When I had just started blogging I planned to write fictions only. Eventually, poems happened and then articles. True stories, there were none until “Was She Raped?” happened. People reveal their inner selves in their blogs and I still do not have the guts to. Nor do I intend to (Nope, I don’t :-P).
But then sometimes a diary knows too much of you and you just want it (which is basically you) to shut up. These are the times when you need to blog. Acknowledging the fact that not many people read your blog helps you even more (Not now, they don’t. The number of my readers, of late, has only decreased :-/)
It so happened last weekend that I just couldn’t face my diary no matter how much I tried. So at my time of despair, I just couldn’t find the solace of it. I couldn’t because I didn’t want to, being aware of the fact that confronting it, would only break me down into smaller pieces. Yes, I was broken and I very much wanted to escape the fact and yet, face it at the same time. I had arguments and fights with almost everyone I cared for. I had no one to talk to. I just spent my Friday night burying my head on my pillow and crying. Those were not tears of being sad. Although I was sad, what had bothered me was the fact that I was behaving like a coward. There were people pestering me and I was more scared than angry, unable to muster up the courage to give them a thrashing they would remember. No, that’s not really me; when people give me a hard time I usually try to return them the favour. But last weekend (and at other times in history) I just couldn’t. I felt vulnerable and weak being a woman(Oh, I had no reason to be, I know now). So that was me- a cry baby, whining and tearful, spending a Friday night like a miserable person.
The next morning I woke up, I decided to chuck it all and go for a movie instead. I was never a movie buff nor am I now. But somehow, I discovered, watching a movie in a hall just cheers me up. So that was the antidote, I think, I needed.
Since I had a row with most of my friends, I didn’t want to talk to others either. I decided to go alone for the movies. I usually love my own company and I never shy away from going to restaurants or movies alone, but last weekend was different. Although it was my choice, but I was sad too.
The first movie I picked was Disney’s Khoobsurat at Wonder Mall in Thane. I travelled in a train so crowded that you can hardly breathe, just because the prices were cheaper there (I’m an IT person, remember :-P).
The problem when you’re sad is that you cry for no apparent reason and even smaller issues seem bigger. So when on the big screen they were playing Preet, I was wiping tears off my cheeks. Not that the movie was so emotional but I was just so sad. When I came out of the hall as the movie was over, I realized my mood was a lot lighter. No wonder, I liked the movie.
The second antidote (which usually was my first) is food. I helped myself with some gorgeous Italian food at Pizza Hut.
By this time, I realized that probably there’s no substitute to good food.
The next movie to watch was a Telugu movie named Aagadu at Big Cinemas in Vashi.
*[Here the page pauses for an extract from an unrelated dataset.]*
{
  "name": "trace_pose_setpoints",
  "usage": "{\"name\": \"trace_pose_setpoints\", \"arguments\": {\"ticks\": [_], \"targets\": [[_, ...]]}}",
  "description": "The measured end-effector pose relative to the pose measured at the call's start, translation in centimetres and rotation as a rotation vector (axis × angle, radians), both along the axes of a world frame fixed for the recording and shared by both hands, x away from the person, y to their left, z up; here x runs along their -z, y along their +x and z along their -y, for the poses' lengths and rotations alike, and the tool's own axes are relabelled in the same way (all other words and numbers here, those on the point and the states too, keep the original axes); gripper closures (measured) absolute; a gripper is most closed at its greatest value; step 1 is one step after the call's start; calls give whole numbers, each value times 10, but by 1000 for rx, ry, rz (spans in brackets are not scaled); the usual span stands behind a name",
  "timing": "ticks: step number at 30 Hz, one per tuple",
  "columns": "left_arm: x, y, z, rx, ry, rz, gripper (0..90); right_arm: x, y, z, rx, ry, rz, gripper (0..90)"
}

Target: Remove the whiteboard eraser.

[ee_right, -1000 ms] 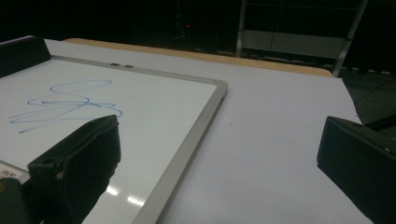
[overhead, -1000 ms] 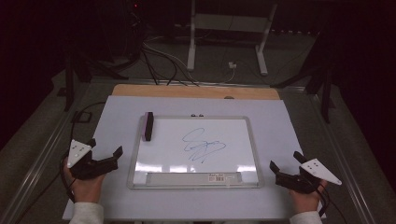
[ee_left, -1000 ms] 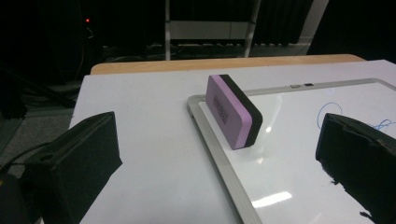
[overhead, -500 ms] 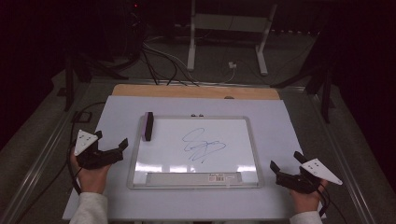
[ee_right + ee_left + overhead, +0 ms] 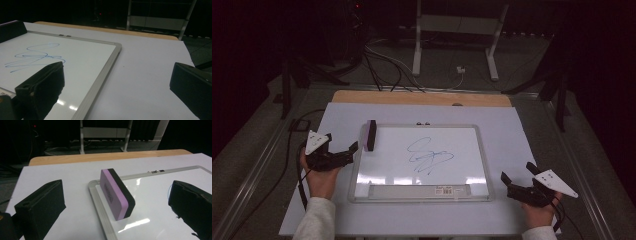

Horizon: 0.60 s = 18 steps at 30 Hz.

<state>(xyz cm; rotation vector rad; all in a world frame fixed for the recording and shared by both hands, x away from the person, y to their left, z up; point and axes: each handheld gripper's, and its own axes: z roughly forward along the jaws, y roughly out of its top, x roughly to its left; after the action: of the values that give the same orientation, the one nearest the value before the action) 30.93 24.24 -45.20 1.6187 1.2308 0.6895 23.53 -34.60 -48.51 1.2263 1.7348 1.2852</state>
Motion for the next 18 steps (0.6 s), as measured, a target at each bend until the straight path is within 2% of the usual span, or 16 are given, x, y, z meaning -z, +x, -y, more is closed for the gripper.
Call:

No, I do not know what Aagadu means but I had to watch it as my friends insisted I go with them (they realized I was upset and so they insisted even more). The movie didn’t make much difference but I had a good time laughing at the jokes. The next movie was Daawat-E-Ishq in a hall very near to my house.
I loved Daawat-E-Ishq for three reasons –
1. Kebabs <3
2. Biryani <3 <3
4. Parineeti being “Hard-core Non (Veg)” :-D
5. All the other food items they had
Apart from these reasons, the other reason was– fighting against the social evil they call as “gift” or “help” (dowry, for those who do not know the core message of the movie).
The day ended at 3:00am the next morning when I finished watching Disney’s Frozen – one of the best movies ever. I loved it the way Disney considered sibling’s love too as true love and not just the plain old idea of a “true love’s kiss”. Also, they broke the myth about love at first sight being true love (Shakespearean Theory) because let’s be honest, the probability that a handsome stranger is someone trustworthy is just very less. Also, your “Prince Charming” may not actually be a prince by blood but can be an orphan adopted by trolls too.
Okay, I admit it, I’m a girl and unlike earlier times, these two Disney movies plus Daawat-e-Ishq totally spoiled me :-P.
Lessons I learned over my last weekend –
1. Reality may disappoint, but movies and food will always help. :-P
2. Going for a date via Mumbai ki local train is a bad idea because it will simply make you end up smelly and sweaty unless you are the Santoor soap girl :-P
3. Never spend more than 1/15th of a second crying for people who do not care for you even 1/100th of the tears you want to spend on them (I hope this sentence makes sense)
4. In case they do, patch up the differences as soon as you can. Say sorry if you have to. Life is too small to live with grudges, tears or broken friendships.
5. I understand that you can be happier if you simply don’t give a damn. But sometimes giving a damn is just so beautiful that you can’t help but give a damn. (Give a damn :D)
It took me a weekend to recover but by Monday I was back to being myself - I mended the fights and did what I should have done on Friday eve itself instead of crying. But if I hadn’t cried, I would have missed spending time with these nice movies, wouldn’t I?